## [Source data]
* * * *
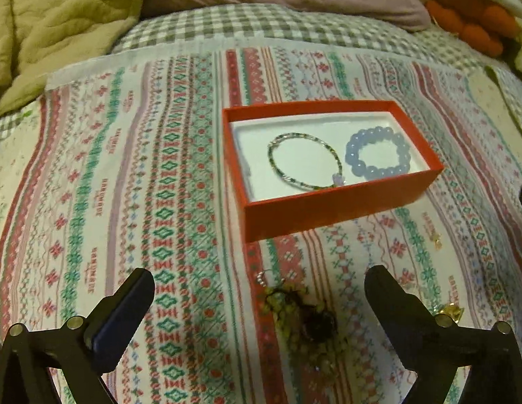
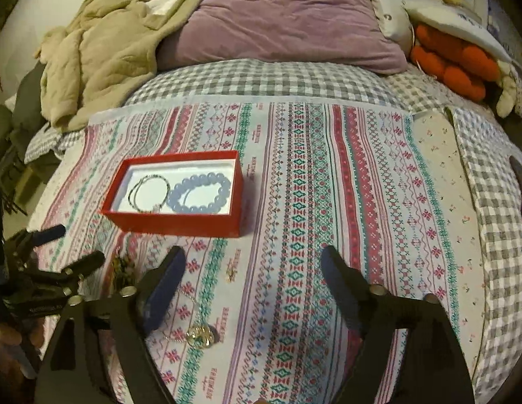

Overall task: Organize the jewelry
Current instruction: 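Move both open tools back to the remaining jewelry beside the box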

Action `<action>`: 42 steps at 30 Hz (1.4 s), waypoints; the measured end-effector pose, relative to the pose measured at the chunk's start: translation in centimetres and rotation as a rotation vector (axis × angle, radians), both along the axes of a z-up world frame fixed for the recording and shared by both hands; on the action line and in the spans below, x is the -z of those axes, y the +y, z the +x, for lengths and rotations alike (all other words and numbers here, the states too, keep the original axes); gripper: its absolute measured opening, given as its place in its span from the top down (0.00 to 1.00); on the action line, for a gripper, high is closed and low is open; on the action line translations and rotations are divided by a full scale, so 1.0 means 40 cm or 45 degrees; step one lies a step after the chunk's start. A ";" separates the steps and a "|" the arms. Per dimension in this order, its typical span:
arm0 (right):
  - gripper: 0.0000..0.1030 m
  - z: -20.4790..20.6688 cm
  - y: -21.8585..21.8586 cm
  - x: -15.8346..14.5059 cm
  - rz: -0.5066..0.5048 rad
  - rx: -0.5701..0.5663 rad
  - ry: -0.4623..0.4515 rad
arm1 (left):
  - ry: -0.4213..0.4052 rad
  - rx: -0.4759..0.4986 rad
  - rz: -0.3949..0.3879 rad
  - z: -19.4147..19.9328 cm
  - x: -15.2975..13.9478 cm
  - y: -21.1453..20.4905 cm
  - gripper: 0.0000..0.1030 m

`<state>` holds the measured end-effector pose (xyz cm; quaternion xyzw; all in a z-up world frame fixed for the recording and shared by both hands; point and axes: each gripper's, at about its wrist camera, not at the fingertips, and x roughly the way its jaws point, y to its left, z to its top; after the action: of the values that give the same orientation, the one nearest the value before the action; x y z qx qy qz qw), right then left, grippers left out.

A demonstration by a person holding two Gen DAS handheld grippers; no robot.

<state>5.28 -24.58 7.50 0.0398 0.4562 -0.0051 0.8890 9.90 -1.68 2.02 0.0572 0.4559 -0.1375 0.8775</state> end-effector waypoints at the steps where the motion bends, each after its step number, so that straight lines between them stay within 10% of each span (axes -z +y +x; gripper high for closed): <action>1: 0.10 -0.010 0.003 0.005 -0.004 -0.001 -0.003 | -0.010 -0.002 -0.001 -0.007 -0.002 0.002 0.01; 34: 0.01 -0.121 0.108 0.279 -0.121 -0.322 0.176 | 0.074 0.278 0.126 -0.104 0.172 0.035 0.00; 42: 0.20 -0.118 0.130 0.252 -0.096 -0.432 0.142 | 0.050 0.380 0.089 -0.100 0.143 0.017 0.20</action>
<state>0.58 -19.36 -2.56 -0.0715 0.5046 0.1258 0.8512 5.91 -1.01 -3.71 0.1522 0.4638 -0.2514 0.8358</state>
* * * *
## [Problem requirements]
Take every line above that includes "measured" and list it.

## [Answer space]
Action `<action>`: 42 steps at 30 Hz (1.4 s), waypoints; the measured end-effector pose, relative to the pose measured at the chunk's start: translation in centimetres and rotation as a rotation vector (axis × angle, radians), both along the axes of a z-up world frame fixed for the recording and shared by both hands; on the action line and in the spans below, x is the -z of those axes, y the +y, z the +x, for lengths and rotations alike (all other words and numbers here, the states too, keep the original axes); gripper: its absolute measured opening, given as its place in its span from the top down (0.00 to 1.00); on the action line, for a gripper, high is closed and low is open; on the action line translations and rotations are divided by a full scale, so 1.0 means 40 cm or 45 degrees; step one lies a step after the chunk's start. A ";" separates the steps and a "|" the arms. Per dimension in this order, its typical span:
`<state>` holds the measured end-effector pose (xyz cm; quaternion xyzw; all in a z-up world frame fixed for the recording and shared by both hands; point and axes: each gripper's, at about its wrist camera, not at the fingertips, and x roughly the way its jaws point, y to its left, z to its top; after the action: of the values that give the same orientation, the one nearest the value before the action; x y z qx qy qz qw), right then left, grippers left out.

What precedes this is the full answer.